In particular, the loss of all drives in a node migration seems like a critically important situation to be aware of. Is this something that can occur automatically?
I'm assuming the upgrades described below are "In-place upgrades", is that right?
https://docs.microsoft.com/en-us/azure/cloud-services/cloud-services-guestos-msrc-releases


Document Details

⚠ Do not edit this section. It is required for docs.microsoft.com ➟ GitHub issue linking.

cloud-servicesvc cxp doc-enhancement triaged

All 19 comments

There is some more information on these blogs that seems to have informed this document.
https://blogs.msdn.microsoft.com/kwill/2016/03/08/paas-cloud-service-role-restart-scenarios/
https://blogs.msdn.microsoft.com/kwill/2012/10/05/windows-azure-disk-partition-preservation/

There isn't a lot of clarity in these documents regarding how cloud services actually work and the best way to persist files. There are the startup task examples but nothing really explains when and why they are useful.

Thanks for the feedback! We are currently investigating and will update you shortly.

@dcbrown16 I have assigned the issue to the content author to investigate further and update the document as appropriate.
Meanwhile @mmccrory Can you please share your insights on this customer's question related to node migration.

In particular, the loss of all drives in a node migration seems like a critically important situation to be aware of. Is this something that can occur automatically?

@RichardScheel Could you please help in answering the customer's question related to this doc -

I'm assuming the upgrades described below are "In-place upgrades", is that right?
https://docs.microsoft.com/en-us/azure/cloud-services/cloud-services-guestos-msrc-releases

The monthly Guest OS update (which applies whichever of the most recent "Patch Tuesday" patches apply to the Guest OS that the VM is running) will only cause a VM reboot. It doesn't do the In-Place Upgrade scenario. All drives are preserved - similar to what happens when you apply Patch Tuesday patches to a physical machine.

Thanks all. I found some more relevant information under "Monitoring" on the overview page.
https://docs.microsoft.com/en-us/azure/cloud-services/cloud-services-choose-me#monitoring
I'm working with a customer (through Azure ProDirect) who lost software that was installed, I believe on the C:. It's clear now that this isn't really supported, but we're having trouble triangulating all the correct information from public docs to indicate how and why this would happen.
Can I assume that @RichardScheel's statement about Guest OS updates is more accurate than the blog I linked, which indicates that Guest OS updates are a reason for a role "to either restart or be moved to a new server"?
https://blogs.msdn.microsoft.com/kwill/2016/03/08/paas-cloud-service-role-restart-scenarios/
Ultimately, still looking for more details describing the upgrade scenarios in the table "Impact to drive data during Cloud Service upgrades". The scenarios are not very useful if we don't know when they would occur.
Thanks!

I'm checking into this deeper. I'll let you know what I find out.

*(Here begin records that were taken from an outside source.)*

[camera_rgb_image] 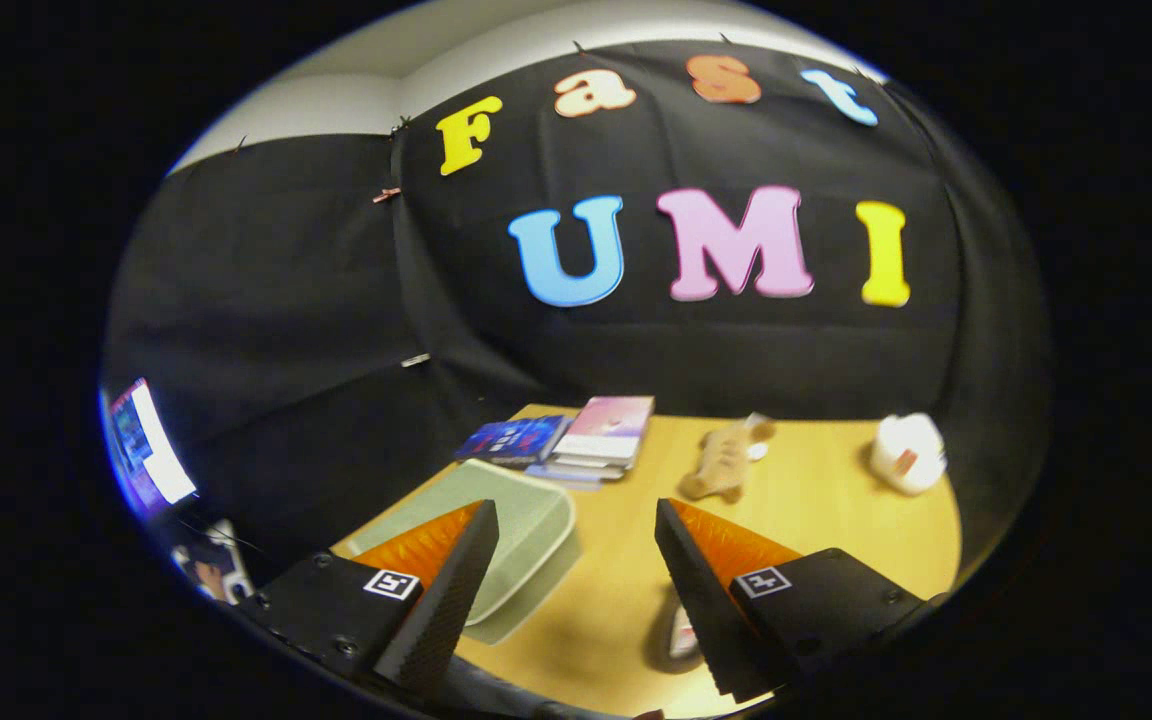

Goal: Open the storage box then place both shoes into the box .Put the left shoe in first, then the right shoe, with the right side of both shoes facing outward in a uniform manner.

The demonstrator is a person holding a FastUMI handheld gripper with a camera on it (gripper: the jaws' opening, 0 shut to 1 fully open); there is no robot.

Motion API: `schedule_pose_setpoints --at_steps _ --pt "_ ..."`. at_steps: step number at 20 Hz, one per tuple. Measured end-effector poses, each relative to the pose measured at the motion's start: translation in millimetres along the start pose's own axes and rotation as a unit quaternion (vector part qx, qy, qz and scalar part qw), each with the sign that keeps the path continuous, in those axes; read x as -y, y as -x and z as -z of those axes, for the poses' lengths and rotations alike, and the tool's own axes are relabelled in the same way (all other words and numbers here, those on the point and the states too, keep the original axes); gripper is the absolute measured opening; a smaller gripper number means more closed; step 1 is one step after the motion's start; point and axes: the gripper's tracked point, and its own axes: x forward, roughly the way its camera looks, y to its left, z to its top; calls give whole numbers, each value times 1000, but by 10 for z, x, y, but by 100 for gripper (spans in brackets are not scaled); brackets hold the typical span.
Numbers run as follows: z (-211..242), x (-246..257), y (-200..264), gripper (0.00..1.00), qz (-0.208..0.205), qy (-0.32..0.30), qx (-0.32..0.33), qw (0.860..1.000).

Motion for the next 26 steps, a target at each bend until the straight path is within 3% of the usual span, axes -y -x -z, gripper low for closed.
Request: schedule_pose_setpoints --at_steps 3,6,10,20,21,22,23,26 --pt "478 -73 -248 98 -80 -107 -74 988" --pt "910 -88 -539 98 -133 -204 -131 961" --pt "1332 -200 -869 97 -188 -280 -181 924" --pt "1457 -472 -1364 96 -317 -442 -203 814" --pt "1522 -441 -1441 93 -312 -455 -208 808" --pt "1572 -437 -1458 74 -311 -466 -211 801" --pt "1578 -449 -1466 69 -315 -472 -207 797" --pt "1643 -363 -1464 35 -310 -464 -203 805"
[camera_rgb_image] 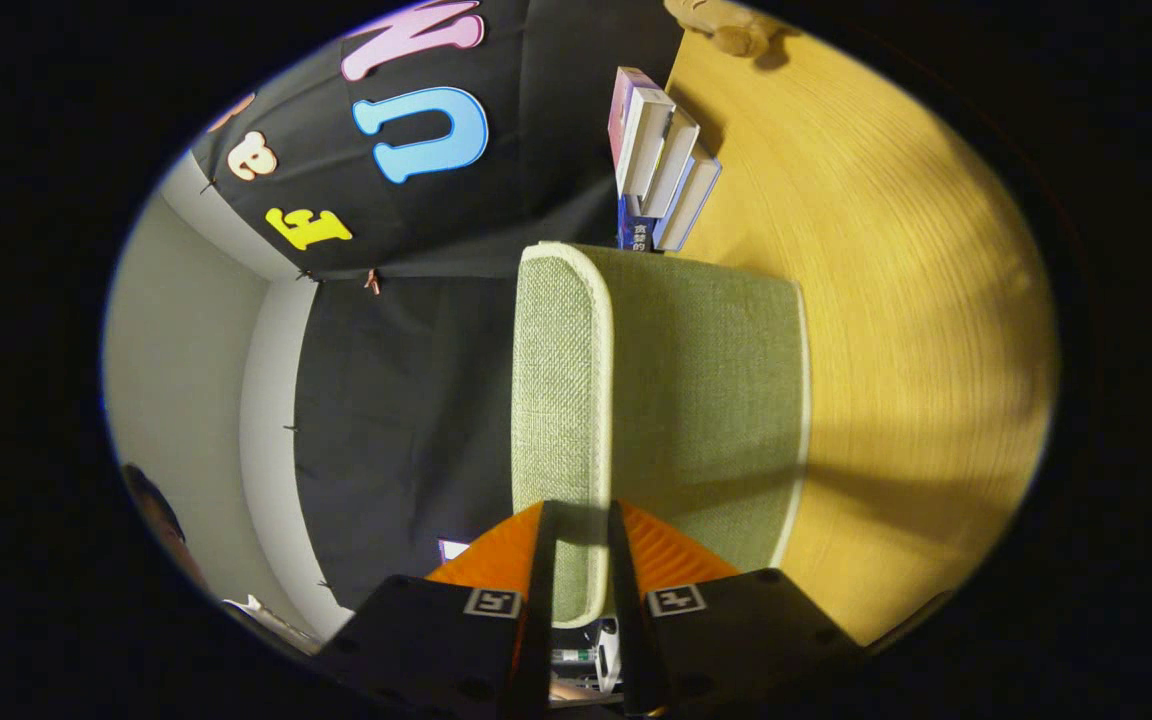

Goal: Open the storage box then place both shoes into the box .Put the left shoe in first, then the right shoe, with the right side of both shoes facing outward in a uniform manner.

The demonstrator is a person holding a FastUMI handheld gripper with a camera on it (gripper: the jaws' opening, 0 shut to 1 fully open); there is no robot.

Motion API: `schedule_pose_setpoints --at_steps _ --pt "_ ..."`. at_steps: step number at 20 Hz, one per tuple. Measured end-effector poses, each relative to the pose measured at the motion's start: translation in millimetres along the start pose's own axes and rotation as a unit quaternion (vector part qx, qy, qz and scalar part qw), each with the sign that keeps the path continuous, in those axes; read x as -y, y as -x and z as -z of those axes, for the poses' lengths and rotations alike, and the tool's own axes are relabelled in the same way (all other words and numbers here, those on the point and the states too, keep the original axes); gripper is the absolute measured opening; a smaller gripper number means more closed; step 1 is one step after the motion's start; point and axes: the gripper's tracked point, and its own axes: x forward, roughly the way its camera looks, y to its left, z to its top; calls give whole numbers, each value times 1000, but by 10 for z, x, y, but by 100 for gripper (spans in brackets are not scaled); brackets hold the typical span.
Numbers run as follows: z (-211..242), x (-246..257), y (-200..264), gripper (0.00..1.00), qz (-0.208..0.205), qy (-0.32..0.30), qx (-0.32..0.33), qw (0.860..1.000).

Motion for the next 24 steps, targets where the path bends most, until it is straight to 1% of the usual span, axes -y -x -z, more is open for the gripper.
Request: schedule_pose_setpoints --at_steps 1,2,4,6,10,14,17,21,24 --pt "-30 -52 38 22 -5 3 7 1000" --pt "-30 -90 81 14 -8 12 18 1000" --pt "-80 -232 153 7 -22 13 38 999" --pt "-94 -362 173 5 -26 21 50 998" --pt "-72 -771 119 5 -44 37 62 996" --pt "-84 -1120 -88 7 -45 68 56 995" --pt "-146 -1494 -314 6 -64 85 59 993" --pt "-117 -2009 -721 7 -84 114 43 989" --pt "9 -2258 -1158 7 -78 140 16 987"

I stand corrected. I found a dev who works on that, and he says that the data on the disk is _discarded_ when the monthly Guest OS patching happens. Sorry for the erroneous initial answer.

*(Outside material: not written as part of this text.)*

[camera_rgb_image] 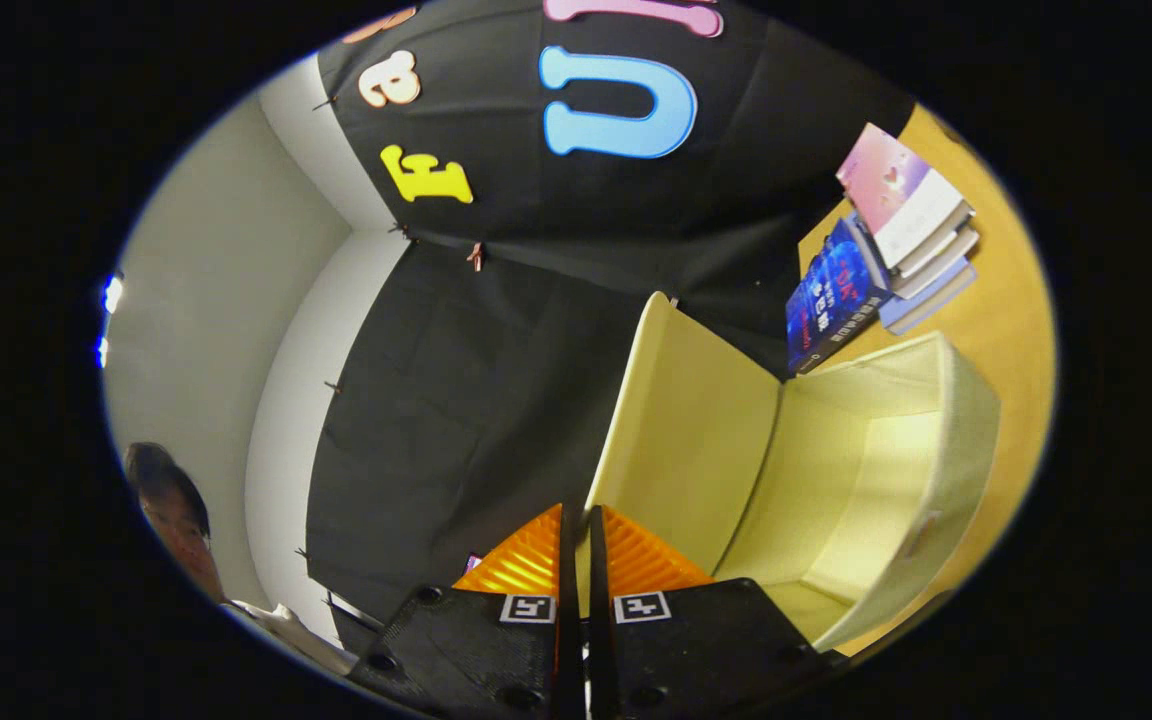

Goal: Open the storage box then place both shoes into the box .Put the left shoe in first, then the right shoe, with the right side of both shoes facing outward in a uniform manner.

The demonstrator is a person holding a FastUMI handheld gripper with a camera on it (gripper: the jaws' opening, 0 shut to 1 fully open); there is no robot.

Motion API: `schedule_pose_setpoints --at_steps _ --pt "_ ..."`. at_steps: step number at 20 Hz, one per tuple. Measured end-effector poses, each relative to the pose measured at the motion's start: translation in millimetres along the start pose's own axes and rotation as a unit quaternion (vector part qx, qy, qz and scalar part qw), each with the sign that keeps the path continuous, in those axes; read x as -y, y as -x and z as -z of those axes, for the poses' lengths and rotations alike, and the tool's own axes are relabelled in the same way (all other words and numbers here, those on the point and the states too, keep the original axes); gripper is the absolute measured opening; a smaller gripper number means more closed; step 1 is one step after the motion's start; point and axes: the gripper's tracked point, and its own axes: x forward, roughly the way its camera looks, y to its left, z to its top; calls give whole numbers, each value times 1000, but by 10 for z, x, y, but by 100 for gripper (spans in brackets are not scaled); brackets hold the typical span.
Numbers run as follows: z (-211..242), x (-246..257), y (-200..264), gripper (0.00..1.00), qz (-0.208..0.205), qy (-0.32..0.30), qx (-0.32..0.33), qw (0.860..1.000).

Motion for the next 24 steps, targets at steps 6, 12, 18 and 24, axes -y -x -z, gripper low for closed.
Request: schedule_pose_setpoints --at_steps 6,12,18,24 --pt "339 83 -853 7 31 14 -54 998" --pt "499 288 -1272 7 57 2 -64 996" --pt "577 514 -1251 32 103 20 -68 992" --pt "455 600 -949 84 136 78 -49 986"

@RichardScheel thanks for checking on that!
I assume "the disk" in this case is referring to the D: Windows drive, which is indicated as "Rebuilt" in the link below under Portal Reimage or Guest OS Update?
https://blogs.msdn.microsoft.com/kwill/2012/10/05/windows-azure-disk-partition-preservation/
In that case, the document in question here is actually correct, but "Portal reimage" needs to be defined so we see that this happens when you allow auto updates. If the blog I linked above is correct, a "node migration" occurs when the hardware fails and we (Microsoft) migrate the role to new hardware.
So again, my proposal would be to add even one sentence or so describing what each of the "Scenario" values in the table mean and why they would occur.

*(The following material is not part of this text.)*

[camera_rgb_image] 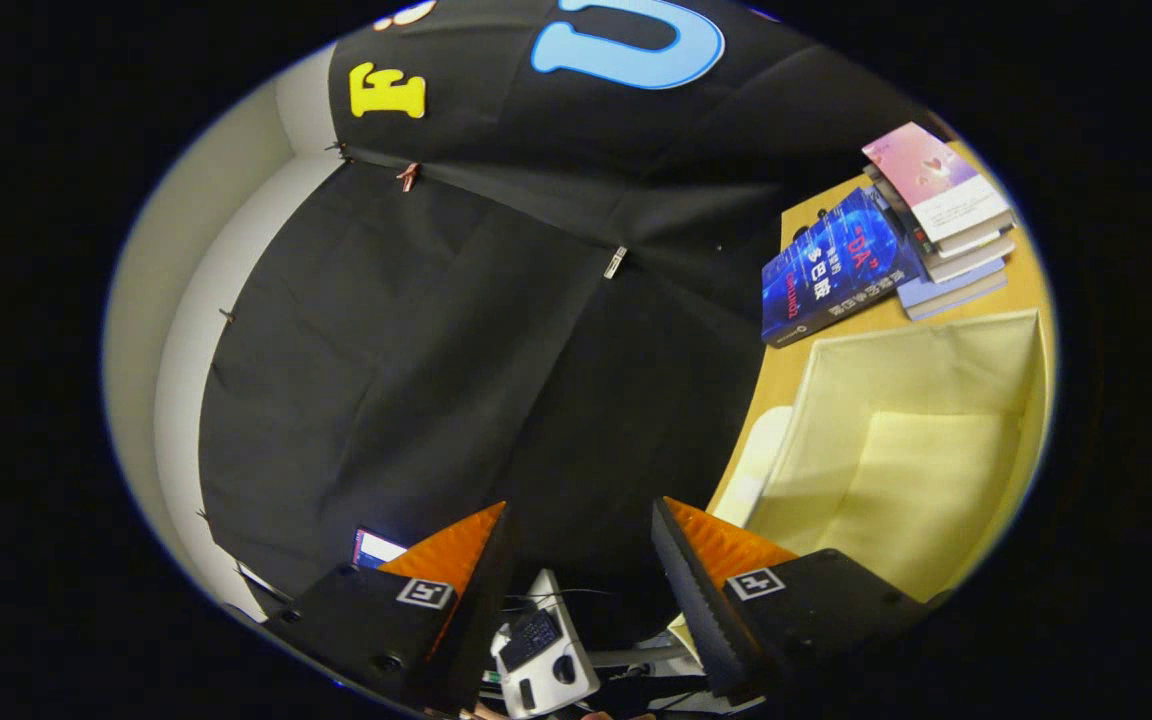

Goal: Open the storage box then place both shoes into the box .Put the left shoe in first, then the right shoe, with the right side of both shoes facing outward in a uniform manner.

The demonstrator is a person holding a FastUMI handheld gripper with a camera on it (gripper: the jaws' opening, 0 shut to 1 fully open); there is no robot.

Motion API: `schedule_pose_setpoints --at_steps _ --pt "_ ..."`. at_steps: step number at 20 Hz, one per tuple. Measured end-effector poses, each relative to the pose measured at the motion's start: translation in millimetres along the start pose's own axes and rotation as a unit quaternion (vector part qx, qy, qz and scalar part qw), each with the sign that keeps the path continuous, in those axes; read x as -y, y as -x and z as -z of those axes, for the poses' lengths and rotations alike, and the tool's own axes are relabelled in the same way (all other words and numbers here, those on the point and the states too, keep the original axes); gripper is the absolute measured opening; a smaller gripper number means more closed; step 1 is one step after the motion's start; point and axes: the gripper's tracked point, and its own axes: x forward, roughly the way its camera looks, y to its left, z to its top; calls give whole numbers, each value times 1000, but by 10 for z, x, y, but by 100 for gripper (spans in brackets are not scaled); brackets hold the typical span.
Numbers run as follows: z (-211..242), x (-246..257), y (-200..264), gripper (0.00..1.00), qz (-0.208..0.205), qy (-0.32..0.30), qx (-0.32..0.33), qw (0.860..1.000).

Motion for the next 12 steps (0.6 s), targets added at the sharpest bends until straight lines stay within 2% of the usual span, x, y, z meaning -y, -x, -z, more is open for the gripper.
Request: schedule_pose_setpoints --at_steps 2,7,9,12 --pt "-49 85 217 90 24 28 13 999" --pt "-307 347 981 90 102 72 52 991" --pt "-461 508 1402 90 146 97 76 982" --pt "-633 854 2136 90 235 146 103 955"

I found a little more information about the scenarios. Here is what one of the devs gave me:

a) VM reboot can be both internal/external, even triggered by customer within VM like restart.
b) Portal Reboot : Hardly anyone uses it until VM is stuck somewhere.
c) Portal Reimage: this is basically to get fresh copy of OS latched to VM.
d) In-Place Upgrade: this I am also not sure of what does this mean. Could be App update?
e) Node Migration is when node is bad or container needs service healing to move to better node.

@dcbrown16, does this give you enough? I could also put you in touch with the dev if you need more clarification about the scenarios.

@RichardScheel thanks so much for following up. I was able to resolve the case in question with the information that, ultimately, one should not rely on having files persist on the local drives in a Cloud Service.
At this point my interest would be in clarifying the documentation so that customers can resolve their issues before coming to support. If nobody knows what "In-Place Upgrade" means, that seems like a major concern. If possible, I would like the table under "Impact to drive data during Cloud Service upgrades" updated to include descriptions of what each of these scenarios are.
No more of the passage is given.